What you will do:
Your job is to print, exactly, the lines in the data below from the line with "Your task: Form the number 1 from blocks" through the line with "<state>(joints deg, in", both included, and to omit any picture.

Records shown:

══════════

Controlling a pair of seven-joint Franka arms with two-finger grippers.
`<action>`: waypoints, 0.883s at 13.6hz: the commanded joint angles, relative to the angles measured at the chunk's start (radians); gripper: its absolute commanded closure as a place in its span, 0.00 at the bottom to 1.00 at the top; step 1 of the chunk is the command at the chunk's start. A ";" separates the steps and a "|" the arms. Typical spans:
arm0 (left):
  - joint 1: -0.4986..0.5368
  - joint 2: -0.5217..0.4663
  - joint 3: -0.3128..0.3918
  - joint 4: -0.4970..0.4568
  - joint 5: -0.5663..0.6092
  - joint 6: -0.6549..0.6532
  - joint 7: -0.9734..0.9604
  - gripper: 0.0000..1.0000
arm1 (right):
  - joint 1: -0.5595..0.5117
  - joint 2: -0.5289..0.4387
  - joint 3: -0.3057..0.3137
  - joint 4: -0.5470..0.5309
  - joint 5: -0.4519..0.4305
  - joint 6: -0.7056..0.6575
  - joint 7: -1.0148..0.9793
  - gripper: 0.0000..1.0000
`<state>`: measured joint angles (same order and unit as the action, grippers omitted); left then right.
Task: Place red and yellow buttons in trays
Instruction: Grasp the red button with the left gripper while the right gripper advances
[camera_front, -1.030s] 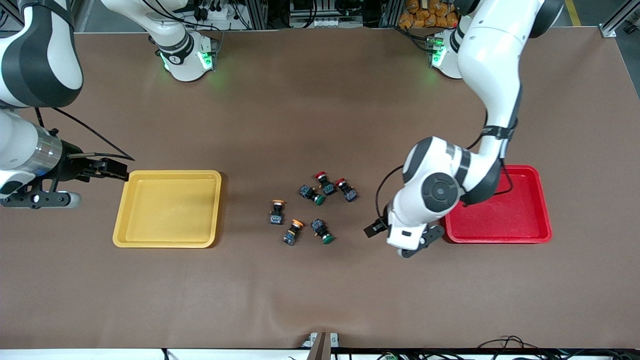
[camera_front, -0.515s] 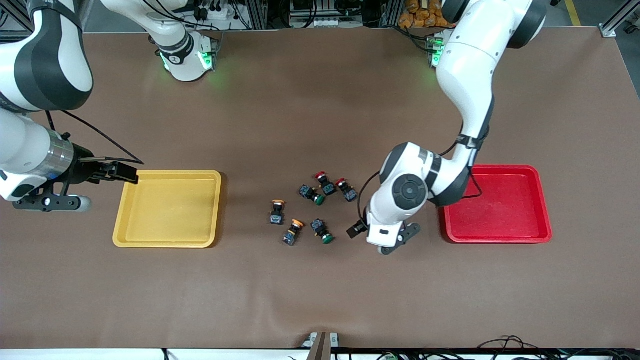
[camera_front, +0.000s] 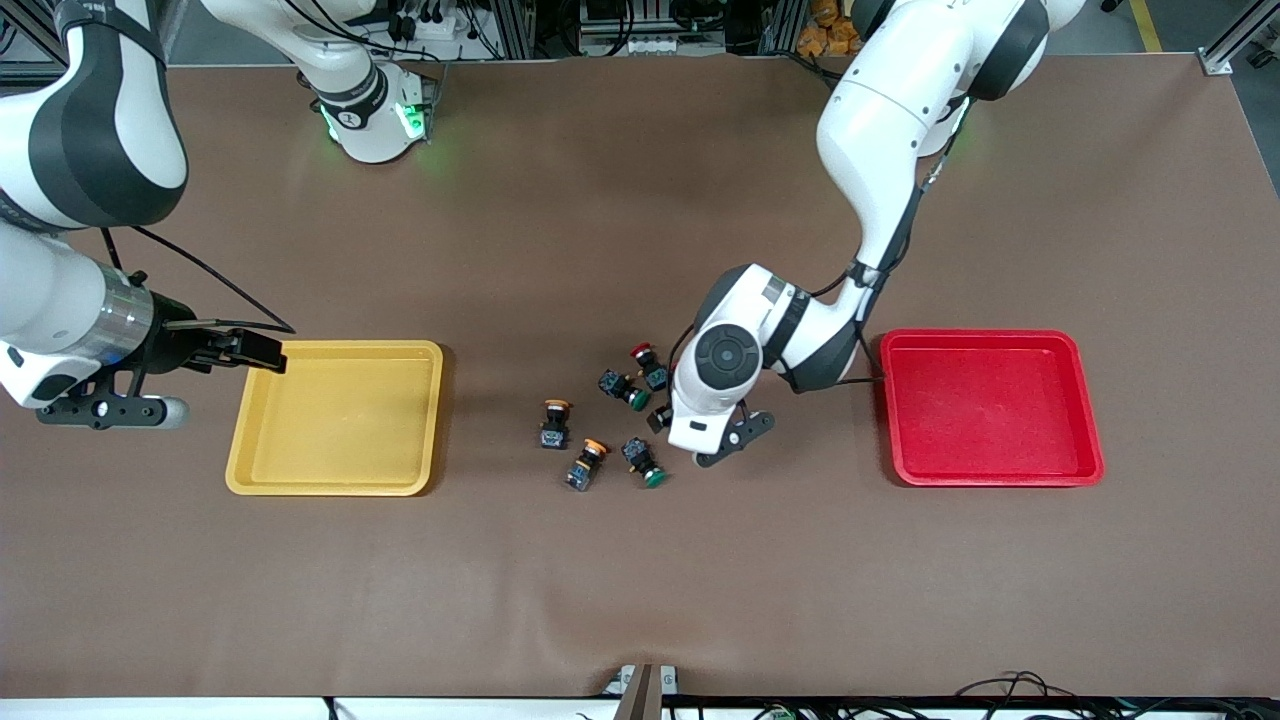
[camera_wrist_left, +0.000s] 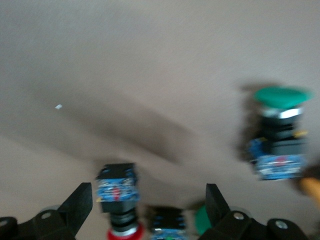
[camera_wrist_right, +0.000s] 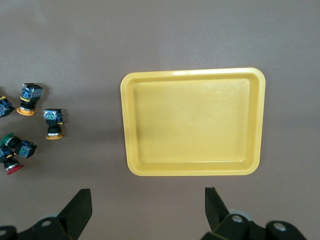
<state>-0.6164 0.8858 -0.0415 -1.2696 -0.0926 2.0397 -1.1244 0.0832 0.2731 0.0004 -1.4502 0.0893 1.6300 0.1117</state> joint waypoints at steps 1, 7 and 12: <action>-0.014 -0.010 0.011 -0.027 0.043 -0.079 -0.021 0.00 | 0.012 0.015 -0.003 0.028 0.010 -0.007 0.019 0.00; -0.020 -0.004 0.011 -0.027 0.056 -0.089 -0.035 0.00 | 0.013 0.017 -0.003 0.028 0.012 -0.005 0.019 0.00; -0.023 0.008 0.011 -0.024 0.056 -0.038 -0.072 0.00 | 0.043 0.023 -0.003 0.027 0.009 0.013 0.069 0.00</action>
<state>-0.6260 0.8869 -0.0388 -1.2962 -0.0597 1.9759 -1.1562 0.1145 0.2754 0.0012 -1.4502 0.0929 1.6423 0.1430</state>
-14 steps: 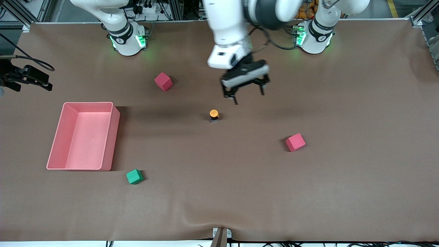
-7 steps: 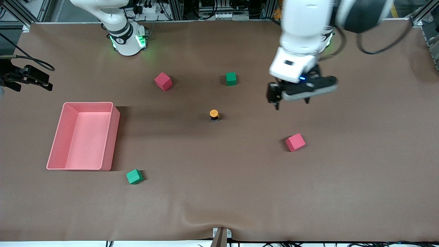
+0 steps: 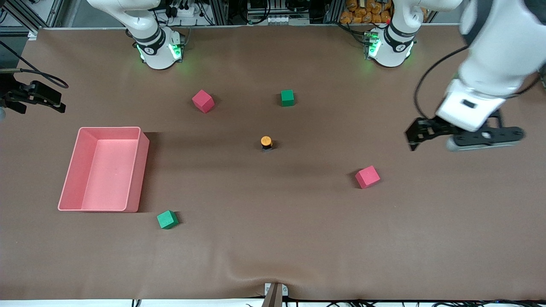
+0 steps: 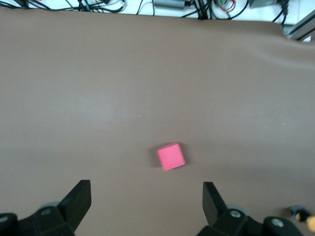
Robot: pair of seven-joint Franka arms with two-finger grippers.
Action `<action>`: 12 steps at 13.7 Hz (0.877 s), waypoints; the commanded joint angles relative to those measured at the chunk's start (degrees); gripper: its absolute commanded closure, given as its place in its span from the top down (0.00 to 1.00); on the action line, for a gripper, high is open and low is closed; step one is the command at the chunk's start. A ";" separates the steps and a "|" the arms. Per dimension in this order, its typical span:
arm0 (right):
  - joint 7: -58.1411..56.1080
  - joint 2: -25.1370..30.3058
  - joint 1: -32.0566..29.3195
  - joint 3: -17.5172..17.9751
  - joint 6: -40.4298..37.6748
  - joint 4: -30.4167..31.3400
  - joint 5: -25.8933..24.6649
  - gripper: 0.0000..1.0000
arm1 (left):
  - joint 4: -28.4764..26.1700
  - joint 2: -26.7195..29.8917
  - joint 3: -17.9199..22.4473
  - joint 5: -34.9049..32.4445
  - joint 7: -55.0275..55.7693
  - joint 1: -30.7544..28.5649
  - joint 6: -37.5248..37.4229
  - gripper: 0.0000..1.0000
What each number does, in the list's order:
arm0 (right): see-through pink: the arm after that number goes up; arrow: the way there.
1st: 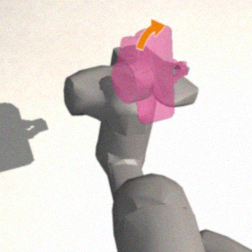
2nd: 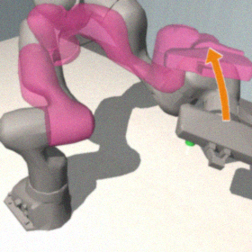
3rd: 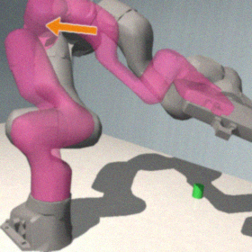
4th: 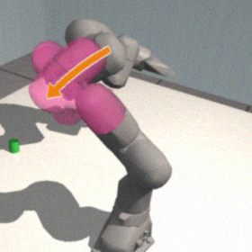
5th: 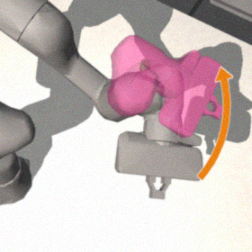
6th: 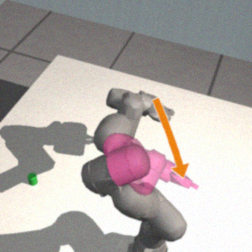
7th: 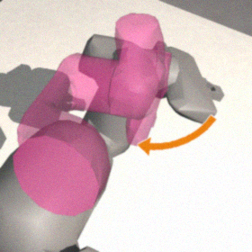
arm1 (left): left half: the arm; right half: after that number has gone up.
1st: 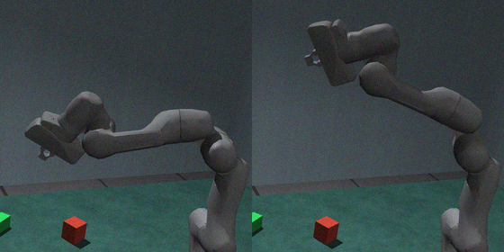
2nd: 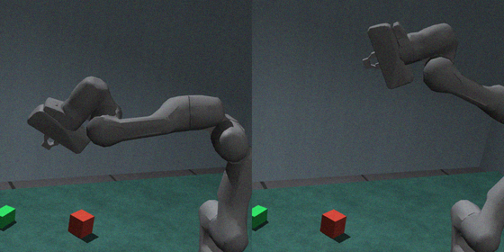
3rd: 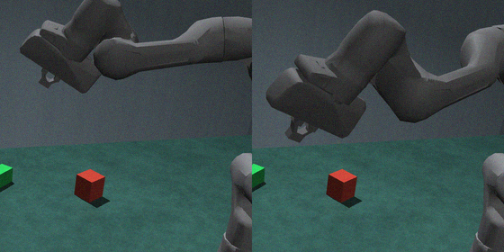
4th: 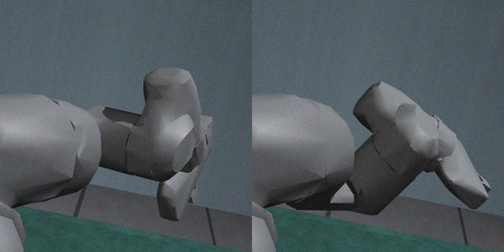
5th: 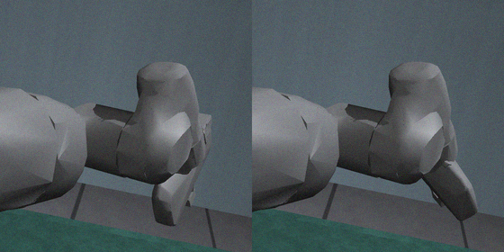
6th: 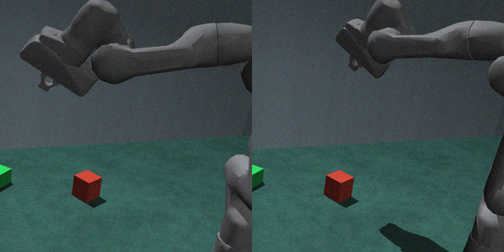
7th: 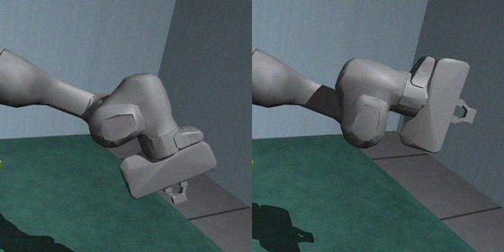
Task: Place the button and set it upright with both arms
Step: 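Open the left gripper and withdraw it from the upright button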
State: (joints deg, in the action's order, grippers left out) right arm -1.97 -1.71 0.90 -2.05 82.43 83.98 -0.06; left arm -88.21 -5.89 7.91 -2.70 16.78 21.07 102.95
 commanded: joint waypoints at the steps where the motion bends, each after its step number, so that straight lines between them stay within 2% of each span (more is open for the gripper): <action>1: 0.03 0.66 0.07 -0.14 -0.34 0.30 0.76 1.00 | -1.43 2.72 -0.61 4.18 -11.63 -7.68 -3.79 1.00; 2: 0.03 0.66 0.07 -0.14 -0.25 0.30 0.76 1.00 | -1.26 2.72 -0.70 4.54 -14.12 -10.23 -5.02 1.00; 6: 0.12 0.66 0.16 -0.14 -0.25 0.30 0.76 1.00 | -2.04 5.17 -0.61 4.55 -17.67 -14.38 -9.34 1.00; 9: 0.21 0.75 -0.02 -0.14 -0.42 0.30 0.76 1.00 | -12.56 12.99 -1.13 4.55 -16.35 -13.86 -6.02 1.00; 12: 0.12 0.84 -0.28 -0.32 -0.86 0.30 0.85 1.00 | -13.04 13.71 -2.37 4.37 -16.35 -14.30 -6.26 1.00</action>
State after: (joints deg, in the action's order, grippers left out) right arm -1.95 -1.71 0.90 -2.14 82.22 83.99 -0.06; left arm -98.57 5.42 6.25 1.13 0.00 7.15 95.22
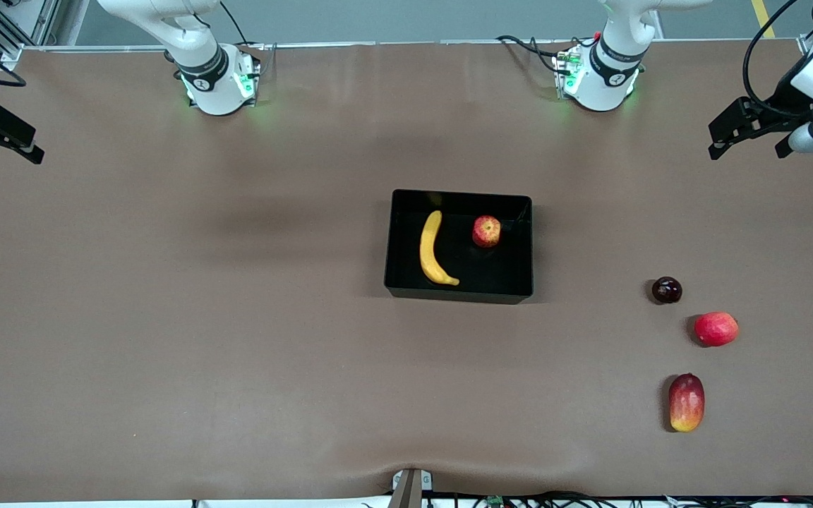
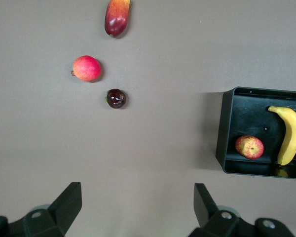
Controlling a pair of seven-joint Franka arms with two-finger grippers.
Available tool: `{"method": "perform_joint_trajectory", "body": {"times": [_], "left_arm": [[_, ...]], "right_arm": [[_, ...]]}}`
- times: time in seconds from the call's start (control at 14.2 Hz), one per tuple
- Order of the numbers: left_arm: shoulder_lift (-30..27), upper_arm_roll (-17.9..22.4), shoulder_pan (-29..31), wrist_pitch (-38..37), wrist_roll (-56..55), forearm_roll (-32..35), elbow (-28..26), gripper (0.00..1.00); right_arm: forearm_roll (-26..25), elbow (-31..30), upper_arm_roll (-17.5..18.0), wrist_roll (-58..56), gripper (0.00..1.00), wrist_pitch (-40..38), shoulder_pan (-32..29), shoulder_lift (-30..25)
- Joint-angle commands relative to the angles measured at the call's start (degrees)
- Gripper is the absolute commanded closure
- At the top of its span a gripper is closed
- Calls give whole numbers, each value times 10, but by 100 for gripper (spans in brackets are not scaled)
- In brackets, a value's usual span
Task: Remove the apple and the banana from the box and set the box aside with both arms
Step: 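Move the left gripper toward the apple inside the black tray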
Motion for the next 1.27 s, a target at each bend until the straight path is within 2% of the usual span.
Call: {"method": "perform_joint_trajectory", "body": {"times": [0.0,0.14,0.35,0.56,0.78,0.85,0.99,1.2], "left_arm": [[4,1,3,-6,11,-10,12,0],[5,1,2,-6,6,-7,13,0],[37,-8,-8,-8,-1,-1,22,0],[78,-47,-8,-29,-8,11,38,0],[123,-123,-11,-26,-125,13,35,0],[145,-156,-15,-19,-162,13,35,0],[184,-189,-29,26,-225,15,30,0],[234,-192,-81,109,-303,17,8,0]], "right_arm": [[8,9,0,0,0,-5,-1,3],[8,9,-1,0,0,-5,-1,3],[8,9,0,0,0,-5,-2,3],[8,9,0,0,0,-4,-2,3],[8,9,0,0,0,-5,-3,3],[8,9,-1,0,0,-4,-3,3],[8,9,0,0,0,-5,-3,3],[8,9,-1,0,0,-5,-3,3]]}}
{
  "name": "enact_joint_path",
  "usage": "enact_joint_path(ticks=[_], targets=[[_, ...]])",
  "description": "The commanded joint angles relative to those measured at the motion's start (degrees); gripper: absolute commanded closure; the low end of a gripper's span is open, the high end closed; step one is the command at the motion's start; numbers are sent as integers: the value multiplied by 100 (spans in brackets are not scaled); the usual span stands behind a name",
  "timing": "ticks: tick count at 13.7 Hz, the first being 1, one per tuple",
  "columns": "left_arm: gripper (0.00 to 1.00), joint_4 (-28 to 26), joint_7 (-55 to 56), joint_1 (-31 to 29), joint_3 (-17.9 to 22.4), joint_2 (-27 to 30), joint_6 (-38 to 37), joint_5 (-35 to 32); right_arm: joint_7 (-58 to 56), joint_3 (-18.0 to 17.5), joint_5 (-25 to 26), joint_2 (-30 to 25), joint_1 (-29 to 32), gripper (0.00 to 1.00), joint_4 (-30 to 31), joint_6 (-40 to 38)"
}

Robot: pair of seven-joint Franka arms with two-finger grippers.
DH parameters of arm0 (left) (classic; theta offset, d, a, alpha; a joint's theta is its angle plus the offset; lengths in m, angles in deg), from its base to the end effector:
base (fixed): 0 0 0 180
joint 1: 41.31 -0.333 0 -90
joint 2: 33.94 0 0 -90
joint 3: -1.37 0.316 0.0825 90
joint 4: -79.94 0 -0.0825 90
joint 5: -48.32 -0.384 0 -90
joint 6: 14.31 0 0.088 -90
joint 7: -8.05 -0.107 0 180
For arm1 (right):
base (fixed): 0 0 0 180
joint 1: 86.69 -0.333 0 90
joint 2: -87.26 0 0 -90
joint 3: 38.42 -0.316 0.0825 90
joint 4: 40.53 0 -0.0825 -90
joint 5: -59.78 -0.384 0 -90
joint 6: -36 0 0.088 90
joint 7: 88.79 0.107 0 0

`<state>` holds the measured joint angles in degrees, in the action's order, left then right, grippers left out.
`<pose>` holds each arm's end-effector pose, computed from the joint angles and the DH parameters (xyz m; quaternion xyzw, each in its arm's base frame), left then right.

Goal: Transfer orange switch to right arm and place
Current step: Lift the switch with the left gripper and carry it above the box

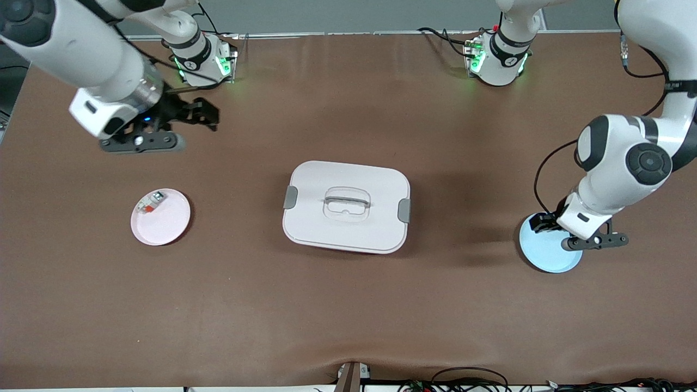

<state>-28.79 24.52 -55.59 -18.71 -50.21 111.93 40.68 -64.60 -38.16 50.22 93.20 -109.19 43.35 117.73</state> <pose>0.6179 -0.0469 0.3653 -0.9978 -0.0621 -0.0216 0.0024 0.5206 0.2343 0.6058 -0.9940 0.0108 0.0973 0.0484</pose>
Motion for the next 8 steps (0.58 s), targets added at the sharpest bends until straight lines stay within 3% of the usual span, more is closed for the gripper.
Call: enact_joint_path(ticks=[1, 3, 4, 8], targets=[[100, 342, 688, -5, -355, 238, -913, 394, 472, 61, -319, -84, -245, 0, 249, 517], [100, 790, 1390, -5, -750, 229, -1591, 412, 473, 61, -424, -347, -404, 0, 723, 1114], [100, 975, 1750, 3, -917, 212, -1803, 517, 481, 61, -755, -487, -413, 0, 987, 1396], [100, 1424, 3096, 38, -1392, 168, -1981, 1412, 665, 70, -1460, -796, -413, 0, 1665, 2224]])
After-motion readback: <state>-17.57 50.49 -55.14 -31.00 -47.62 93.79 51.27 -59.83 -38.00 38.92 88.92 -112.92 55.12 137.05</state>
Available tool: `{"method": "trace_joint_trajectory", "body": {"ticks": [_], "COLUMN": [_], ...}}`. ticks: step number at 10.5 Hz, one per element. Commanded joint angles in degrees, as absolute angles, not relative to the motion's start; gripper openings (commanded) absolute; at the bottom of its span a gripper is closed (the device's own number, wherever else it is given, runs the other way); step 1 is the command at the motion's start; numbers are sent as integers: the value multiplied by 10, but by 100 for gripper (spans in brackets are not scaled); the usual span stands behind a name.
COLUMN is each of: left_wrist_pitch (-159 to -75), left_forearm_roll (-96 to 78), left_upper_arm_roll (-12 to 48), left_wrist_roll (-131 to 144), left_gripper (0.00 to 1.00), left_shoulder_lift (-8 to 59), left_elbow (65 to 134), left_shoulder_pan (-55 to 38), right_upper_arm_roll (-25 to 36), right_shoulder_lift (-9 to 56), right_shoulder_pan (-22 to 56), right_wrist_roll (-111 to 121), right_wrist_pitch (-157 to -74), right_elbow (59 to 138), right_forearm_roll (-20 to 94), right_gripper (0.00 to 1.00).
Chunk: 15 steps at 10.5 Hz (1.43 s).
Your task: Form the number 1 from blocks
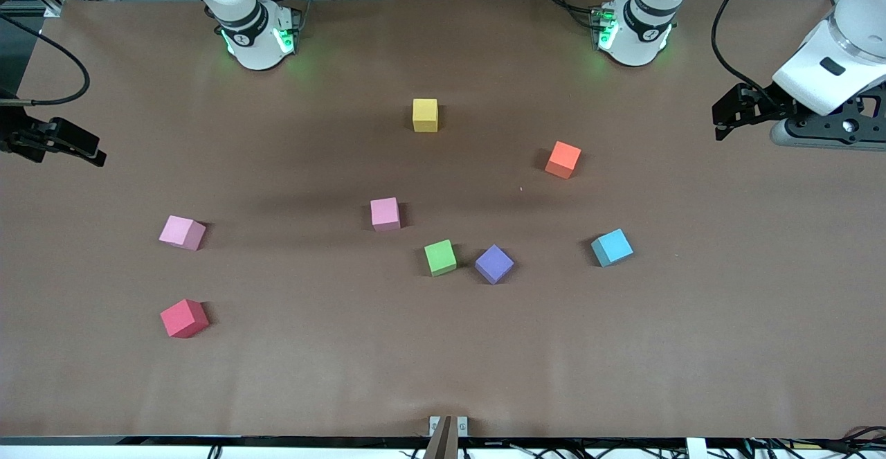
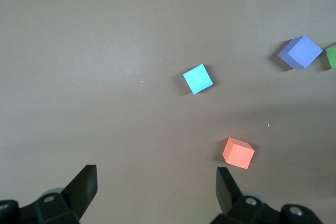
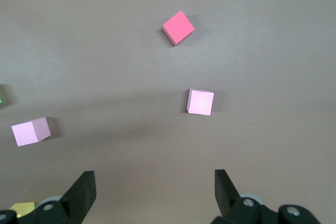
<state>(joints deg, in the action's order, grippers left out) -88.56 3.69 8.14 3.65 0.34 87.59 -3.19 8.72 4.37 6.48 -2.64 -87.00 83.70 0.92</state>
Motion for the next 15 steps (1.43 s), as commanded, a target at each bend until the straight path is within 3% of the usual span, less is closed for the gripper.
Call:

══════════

Result:
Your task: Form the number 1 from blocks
<state>(joints deg, in the action's order, grippers left out) -88.56 3.69 8.14 3.65 0.34 87.59 -3.19 8.72 4.37 6.48 -2.64 -87.00 83.70 0.92</state>

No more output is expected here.